Maggie McCormick


‘Skypeography: investigating and mapping the public mind space of urbaness’ is an overview of the public space of Skype. This article discusses how mediation by screens is creating new urban concepts across an emerging new spatial geography and its new sociologies and cartographies. It begins by tracing an overview from perceptions of ‘city’ to experiences of ‘urbaness’ and explores the role of screens in creating a mobile state of being and a conceptualization of urban public space as transient and paradoxical mind space. The paper argues that an appropriate urban lexicon or cartographic recording is yet to be developed in relation to the public space of screens. In an increasingly visualized world, art practice has a significant role to play in exploring and mapping urban transience, movement, rhythm and paradox that forms a state of ‘urbaness’. This article explores the concept of ‘Skypeography’ through the methods and aesthetics of artistic screen research practice undertaken in the fluid space of the SkypeLab research project. Key to the research is the project to identify 100 Questions emerging out of the practice of SkypeLab. Through its experimental approach in digital space, SkypeLab poses and exposes questions arising out of the practice, about urban space itself. Through both answers and questions, SkypeLab and its ‘Skypeography’ method contribute valuable knowledge towards an understanding of new conceptual territory within a profoundly changing urbanscape.


How to Cite
McCormick, M. (2018) “Skypeography. Investigating and mapping the public mind space of urbaness”, The Journal of Public Space, 3(1), pp. 3–12. doi: 10.5204/jps.v3i1.315.
Author Biography

Maggie McCormick, RMIT University

Maggie McCormick is an academic, practicing artist, curator, writer and researcher who has exhibited, curated and undertaken research projects, presentations and publications in Australia, Europe, Asia and South America. McCormick is now Adjunct Professor, formerly the recent Program Manager, Master of Arts (Art in Public Space) at RMIT University and Professor at Reutlingen University, Germany. She established early public space art interventions with the City of Melbourne, beginning with No Vacancy in 1990, extending into cityartpublicspace and finally as urbanart that ran until 2006. The regular program made claim on vacant shops, tram shelters, staircases and other vacant non-art public spaces.
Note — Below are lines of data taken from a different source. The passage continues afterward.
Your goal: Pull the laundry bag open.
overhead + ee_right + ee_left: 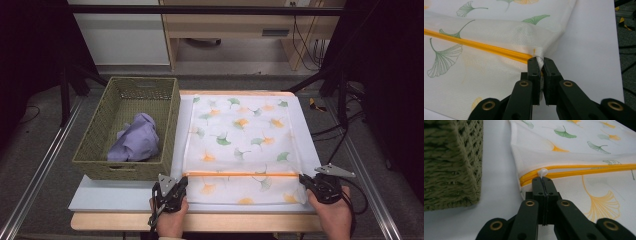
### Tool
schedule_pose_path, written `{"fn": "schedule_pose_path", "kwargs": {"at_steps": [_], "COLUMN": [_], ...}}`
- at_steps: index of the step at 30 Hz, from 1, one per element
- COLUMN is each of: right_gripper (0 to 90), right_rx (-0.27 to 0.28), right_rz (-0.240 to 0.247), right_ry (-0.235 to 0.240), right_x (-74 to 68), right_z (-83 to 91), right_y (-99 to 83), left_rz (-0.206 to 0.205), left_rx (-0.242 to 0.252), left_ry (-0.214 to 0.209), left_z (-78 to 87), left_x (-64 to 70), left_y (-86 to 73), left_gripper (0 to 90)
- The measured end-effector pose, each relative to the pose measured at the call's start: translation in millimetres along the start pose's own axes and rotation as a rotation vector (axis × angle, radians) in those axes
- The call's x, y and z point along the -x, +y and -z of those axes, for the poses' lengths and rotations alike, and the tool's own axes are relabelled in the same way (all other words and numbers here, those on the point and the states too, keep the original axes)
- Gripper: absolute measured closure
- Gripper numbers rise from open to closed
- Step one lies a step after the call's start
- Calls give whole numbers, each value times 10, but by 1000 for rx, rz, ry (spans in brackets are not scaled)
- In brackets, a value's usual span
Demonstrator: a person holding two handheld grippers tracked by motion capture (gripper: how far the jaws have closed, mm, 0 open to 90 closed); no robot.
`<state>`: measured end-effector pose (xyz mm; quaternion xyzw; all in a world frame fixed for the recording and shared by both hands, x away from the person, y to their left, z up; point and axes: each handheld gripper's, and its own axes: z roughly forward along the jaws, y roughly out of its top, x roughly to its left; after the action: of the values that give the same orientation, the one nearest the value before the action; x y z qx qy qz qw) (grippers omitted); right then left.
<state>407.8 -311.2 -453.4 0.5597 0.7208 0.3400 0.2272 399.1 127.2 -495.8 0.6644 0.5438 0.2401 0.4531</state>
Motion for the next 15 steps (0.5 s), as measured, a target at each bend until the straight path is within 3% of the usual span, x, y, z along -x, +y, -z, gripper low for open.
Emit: {"fn": "schedule_pose_path", "kwargs": {"at_steps": [15], "right_gripper": [855], "right_rx": [-26], "right_rz": [-45], "right_ry": [-6], "right_x": [141], "right_z": [-49], "right_y": [-30], "left_rz": [-32], "left_rx": [-28], "left_ry": [-18], "left_z": [-57], "left_x": [124], "left_y": [-13], "left_gripper": [900]}}
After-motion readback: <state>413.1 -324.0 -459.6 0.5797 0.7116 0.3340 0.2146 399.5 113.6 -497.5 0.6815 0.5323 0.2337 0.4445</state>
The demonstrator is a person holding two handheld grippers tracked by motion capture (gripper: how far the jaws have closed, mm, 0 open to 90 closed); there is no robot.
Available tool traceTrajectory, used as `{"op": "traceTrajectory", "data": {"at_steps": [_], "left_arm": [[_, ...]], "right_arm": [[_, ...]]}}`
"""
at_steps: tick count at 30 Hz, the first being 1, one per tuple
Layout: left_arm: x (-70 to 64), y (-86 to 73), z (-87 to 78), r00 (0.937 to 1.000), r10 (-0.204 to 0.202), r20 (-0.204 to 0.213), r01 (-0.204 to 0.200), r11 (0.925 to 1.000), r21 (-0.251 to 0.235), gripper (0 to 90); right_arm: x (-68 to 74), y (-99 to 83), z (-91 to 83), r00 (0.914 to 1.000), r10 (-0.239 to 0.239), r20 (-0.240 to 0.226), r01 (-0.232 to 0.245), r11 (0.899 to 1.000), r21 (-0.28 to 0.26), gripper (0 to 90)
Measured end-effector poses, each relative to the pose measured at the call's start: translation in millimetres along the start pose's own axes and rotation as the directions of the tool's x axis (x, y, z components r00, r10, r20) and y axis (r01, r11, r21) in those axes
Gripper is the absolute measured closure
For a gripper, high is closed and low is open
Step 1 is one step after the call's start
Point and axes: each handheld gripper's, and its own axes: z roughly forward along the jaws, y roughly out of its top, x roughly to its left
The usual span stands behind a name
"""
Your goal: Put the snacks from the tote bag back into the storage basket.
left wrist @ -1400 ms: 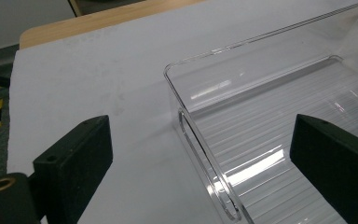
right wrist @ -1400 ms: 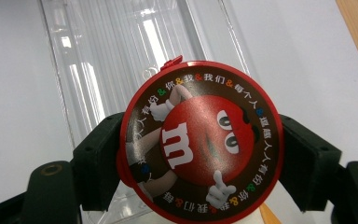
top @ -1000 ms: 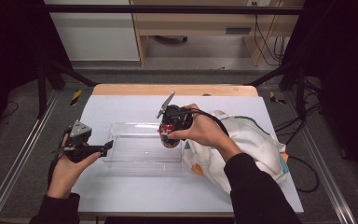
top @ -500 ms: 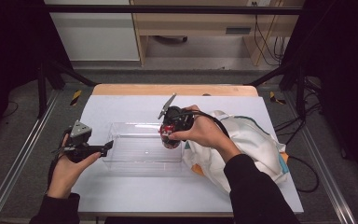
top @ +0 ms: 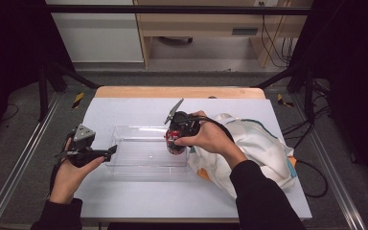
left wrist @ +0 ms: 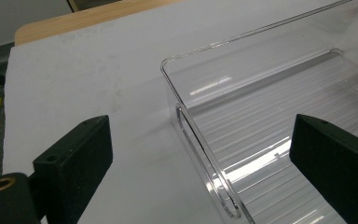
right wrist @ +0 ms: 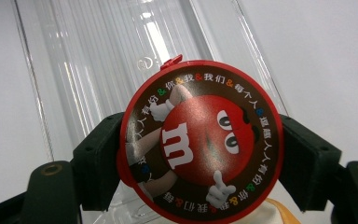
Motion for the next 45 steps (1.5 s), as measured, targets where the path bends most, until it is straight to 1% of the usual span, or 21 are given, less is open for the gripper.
{"op": "traceTrajectory", "data": {"at_steps": [4,6,10,12,18,22,24,25,27,28,29,30,31,37,38,43,44,45], "left_arm": [[0.1,0.0,0.0,1.0000,0.000,0.000,0.000,1.0000,0.000,6.0],[0.3,0.0,-0.2,1.0000,0.004,0.001,-0.004,1.0000,0.004,6.0],[-0.2,0.1,0.0,1.0000,0.005,0.002,-0.005,1.0000,0.004,6.0],[-0.5,0.1,0.1,1.0000,0.002,0.002,-0.002,1.0000,0.004,6.0],[-1.0,0.1,0.4,1.0000,0.002,0.004,-0.002,1.0000,0.006,6.0],[-0.7,0.0,0.2,1.0000,0.003,0.003,-0.003,1.0000,0.004,6.0],[-0.6,0.0,0.1,1.0000,0.003,0.003,-0.003,1.0000,0.005,6.0],[-0.7,0.0,0.1,1.0000,0.003,0.003,-0.003,1.0000,0.005,6.0],[-1.0,0.1,0.1,1.0000,0.004,0.003,-0.004,1.0000,0.006,6.0],[-1.1,0.1,0.2,1.0000,0.004,0.004,-0.004,1.0000,0.006,6.0],[-1.3,0.1,0.5,1.0000,0.004,0.004,-0.005,1.0000,0.004,6.0],[-1.4,0.0,0.7,1.0000,0.004,0.004,-0.004,1.0000,0.003,6.0],[-1.4,-0.1,0.8,1.0000,0.005,0.004,-0.005,1.0000,0.004,6.0],[-0.9,-0.1,0.6,1.0000,0.005,0.003,-0.005,1.0000,0.006,6.0],[-1.0,-0.1,0.7,1.0000,0.005,0.004,-0.005,1.0000,0.007,6.0],[-1.4,-0.4,1.3,1.0000,0.006,0.004,-0.006,1.0000,0.007,6.0],[-1.4,-0.4,1.3,1.0000,0.006,0.004,-0.006,1.0000,0.007,6.0],[-1.3,-0.4,1.3,1.0000,0.006,0.004,-0.006,1.0000,0.007,6.0]], "right_arm": [[0.3,-0.3,0.7,1.0000,0.007,0.004,-0.007,1.000,-0.002,25.4],[0.0,-0.4,1.5,1.0000,-0.003,0.005,0.003,1.000,-0.004,25.4],[0.3,-1.3,3.9,0.9999,0.008,0.009,-0.008,1.000,-0.001,25.4],[0.0,-1.7,5.4,0.9999,0.004,0.011,-0.004,1.000,-0.006,25.4],[0.5,-1.3,9.0,0.9999,-0.003,0.013,0.003,1.000,0.003,25.4],[0.6,-1.7,11.0,0.9999,0.000,0.012,0.000,1.000,0.007,25.4],[0.2,-2.2,12.2,0.9999,-0.007,0.012,0.007,1.000,0.007,25.4],[0.8,-1.9,12.5,0.9999,0.004,0.012,-0.004,1.000,0.012,25.4],[0.5,-2.6,13.9,0.9999,-0.004,0.012,0.004,1.000,0.006,25.4],[1.2,-2.4,14.4,0.9999,0.005,0.012,-0.005,1.000,0.011,25.4],[1.1,-2.7,14.8,0.9999,-0.001,0.010,0.001,1.000,0.014,25.4],[1.5,-2.9,15.4,0.9999,0.003,0.010,-0.003,1.000,0.016,25.4],[1.2,-3.4,16.5,0.9999,-0.005,0.010,0.004,1.000,0.010,25.4],[1.9,-3.7,18.4,1.0000,-0.002,0.008,0.002,1.000,0.013,25.4],[1.3,-3.8,18.6,0.9999,-0.010,0.008,0.010,1.000,0.010,25.4],[1.9,-4.0,19.1,0.9999,-0.004,0.010,0.004,1.000,0.013,25.4],[1.5,-4.3,19.4,0.9999,-0.011,0.009,0.011,1.000,0.011,25.4],[2.0,-4.2,19.5,0.9999,-0.005,0.009,0.005,1.000,0.017,25.4]]}}
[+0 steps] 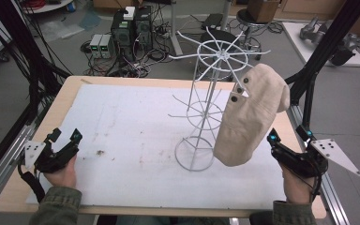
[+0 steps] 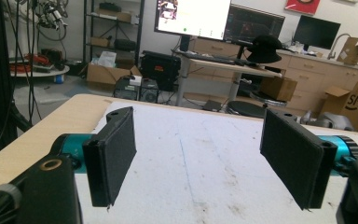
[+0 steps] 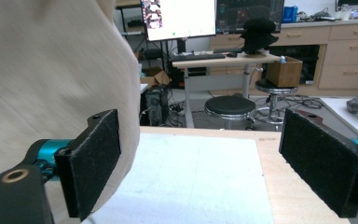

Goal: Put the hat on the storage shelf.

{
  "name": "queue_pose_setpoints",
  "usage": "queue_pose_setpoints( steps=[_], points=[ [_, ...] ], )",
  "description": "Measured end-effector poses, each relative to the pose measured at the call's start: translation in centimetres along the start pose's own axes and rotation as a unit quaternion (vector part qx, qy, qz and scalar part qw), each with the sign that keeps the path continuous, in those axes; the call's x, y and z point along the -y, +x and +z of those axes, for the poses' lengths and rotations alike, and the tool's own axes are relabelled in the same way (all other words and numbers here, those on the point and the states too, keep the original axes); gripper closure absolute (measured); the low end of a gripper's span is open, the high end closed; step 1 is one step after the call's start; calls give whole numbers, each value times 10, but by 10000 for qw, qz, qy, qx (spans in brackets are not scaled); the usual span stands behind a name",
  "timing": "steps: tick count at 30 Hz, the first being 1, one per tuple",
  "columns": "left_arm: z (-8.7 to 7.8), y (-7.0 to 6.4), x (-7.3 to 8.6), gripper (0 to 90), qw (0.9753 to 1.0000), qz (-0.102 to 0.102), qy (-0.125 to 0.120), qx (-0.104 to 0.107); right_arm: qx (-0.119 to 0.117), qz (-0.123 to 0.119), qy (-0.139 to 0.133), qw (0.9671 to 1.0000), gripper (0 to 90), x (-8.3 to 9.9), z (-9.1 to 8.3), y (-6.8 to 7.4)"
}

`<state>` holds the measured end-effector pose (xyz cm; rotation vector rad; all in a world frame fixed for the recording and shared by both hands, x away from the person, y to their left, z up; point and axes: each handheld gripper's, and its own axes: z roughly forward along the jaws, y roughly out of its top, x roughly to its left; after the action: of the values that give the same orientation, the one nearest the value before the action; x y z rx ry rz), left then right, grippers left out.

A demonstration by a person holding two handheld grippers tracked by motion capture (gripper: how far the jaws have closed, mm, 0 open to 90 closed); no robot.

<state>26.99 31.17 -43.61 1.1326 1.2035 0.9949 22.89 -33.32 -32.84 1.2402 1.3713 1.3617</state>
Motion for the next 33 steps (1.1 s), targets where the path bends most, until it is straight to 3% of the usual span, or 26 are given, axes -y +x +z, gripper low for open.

Her research focus currently is on how art practice contributes to understandings of the changing nature of urban consciousness and conceptualisation of public space in an urbanized and digitalized century. Together with Henning Eichinger, artist, curator and PProfessor at Reutlingen University, Germany, she initiated and co-curates SkypeLab 2014-2018 (Australia/Germany/China/South America) and its predecessor Skypetrait (Australia/Germany) 2012-2013. www.skypelab.org Recent exhibitions include SkypeLab: transcontinental faces and spaces (2016) group exhibition, Städtische Galerie, Reutlingen, Germany 2016 and Skypescape (overview of SkypeLab and Skypetrait) at Salamanca Art Centre, Hobart, Australia 2018. Recent publications include Carto-City Revisited: unmapping urbaness (2017) in Elizabeth Grierson (ed.) Transformations: Art and the City, Intellect Books, Bristol, UK/Chicago, USA.